**Your goal**
Only the lines from the one containing "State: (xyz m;" to the end of the entries should be written out, each exactly as it stands, both ends included.

**Collected data**
--

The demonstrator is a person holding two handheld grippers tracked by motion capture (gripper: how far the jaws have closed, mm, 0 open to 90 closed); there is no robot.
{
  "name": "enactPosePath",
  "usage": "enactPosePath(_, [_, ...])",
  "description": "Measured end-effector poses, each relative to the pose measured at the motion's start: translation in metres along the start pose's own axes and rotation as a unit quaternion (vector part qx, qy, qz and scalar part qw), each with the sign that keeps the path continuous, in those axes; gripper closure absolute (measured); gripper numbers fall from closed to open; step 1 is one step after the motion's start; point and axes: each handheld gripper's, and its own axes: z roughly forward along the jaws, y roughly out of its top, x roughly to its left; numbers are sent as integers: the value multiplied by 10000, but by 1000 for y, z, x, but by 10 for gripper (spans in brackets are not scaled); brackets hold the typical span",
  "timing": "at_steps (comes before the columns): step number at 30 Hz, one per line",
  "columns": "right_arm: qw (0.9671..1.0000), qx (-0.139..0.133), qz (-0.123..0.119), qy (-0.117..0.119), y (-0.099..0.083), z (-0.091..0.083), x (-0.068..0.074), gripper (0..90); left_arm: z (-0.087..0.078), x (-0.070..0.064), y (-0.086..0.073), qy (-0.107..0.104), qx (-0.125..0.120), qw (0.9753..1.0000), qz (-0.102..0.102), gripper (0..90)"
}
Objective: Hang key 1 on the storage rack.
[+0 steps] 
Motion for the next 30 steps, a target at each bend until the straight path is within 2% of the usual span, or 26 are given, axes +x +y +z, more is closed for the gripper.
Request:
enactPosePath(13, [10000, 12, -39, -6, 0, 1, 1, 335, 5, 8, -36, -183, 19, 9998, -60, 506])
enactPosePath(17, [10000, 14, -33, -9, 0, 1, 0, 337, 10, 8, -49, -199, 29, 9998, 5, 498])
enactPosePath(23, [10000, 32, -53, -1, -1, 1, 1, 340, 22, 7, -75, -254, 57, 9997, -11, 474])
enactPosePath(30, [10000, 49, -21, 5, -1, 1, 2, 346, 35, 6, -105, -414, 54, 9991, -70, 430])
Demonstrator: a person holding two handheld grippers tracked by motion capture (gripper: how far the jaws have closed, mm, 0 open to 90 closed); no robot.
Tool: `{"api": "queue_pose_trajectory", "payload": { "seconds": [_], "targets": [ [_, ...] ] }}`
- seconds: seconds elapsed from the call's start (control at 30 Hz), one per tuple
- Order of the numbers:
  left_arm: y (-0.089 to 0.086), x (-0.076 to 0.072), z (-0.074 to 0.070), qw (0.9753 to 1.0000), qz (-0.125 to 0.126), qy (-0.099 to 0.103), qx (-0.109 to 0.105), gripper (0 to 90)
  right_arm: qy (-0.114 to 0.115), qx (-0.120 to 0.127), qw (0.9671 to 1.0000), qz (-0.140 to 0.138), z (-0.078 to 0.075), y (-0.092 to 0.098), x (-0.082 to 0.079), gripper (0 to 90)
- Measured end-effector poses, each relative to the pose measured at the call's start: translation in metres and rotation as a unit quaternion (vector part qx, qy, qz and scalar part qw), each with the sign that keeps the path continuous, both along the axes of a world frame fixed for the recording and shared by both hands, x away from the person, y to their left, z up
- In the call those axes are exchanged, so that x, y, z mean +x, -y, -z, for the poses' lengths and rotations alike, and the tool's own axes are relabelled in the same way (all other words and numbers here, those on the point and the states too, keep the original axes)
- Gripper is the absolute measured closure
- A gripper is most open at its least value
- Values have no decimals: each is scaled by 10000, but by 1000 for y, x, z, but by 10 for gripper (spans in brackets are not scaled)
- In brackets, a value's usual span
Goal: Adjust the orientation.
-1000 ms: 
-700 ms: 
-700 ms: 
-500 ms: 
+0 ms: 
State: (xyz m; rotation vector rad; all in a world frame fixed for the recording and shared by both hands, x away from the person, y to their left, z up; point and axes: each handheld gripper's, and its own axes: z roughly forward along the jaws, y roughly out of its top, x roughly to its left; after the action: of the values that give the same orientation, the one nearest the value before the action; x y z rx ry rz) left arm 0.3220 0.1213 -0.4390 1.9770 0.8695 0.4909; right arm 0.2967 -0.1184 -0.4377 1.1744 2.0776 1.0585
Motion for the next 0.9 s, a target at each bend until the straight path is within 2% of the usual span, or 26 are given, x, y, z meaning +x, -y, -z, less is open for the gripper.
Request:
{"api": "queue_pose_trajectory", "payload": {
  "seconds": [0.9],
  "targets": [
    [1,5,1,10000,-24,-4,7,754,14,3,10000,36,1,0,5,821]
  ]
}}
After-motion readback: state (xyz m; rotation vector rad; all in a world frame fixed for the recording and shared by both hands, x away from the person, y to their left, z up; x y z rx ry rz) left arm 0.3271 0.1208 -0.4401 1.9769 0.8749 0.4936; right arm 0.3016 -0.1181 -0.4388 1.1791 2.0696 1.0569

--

**Task answer**
State: (xyz m; rotation vector rad; all in a world frame fixed for the recording and shared by both hands, x away from the person, y to their left, z up; point and axes: each handheld gripper's, and its own axes: z roughly forward along the jaws, y roughly out of its top, x roughly to its left; after the action: of the values that give the same orientation, the one nearest the value before the action; x y z rx ry rz) left arm 0.3220 0.1213 -0.4390 1.9770 0.8695 0.4909; right arm 0.2967 -0.1184 -0.4377 1.1744 2.0776 1.0585
Motion for the next 0.9 s, a target at each bend until the straight path is within 2% of the usual span, or 26 are given, x, y, z meaning +x, -y, -z, less is open for the gripper.
Request:
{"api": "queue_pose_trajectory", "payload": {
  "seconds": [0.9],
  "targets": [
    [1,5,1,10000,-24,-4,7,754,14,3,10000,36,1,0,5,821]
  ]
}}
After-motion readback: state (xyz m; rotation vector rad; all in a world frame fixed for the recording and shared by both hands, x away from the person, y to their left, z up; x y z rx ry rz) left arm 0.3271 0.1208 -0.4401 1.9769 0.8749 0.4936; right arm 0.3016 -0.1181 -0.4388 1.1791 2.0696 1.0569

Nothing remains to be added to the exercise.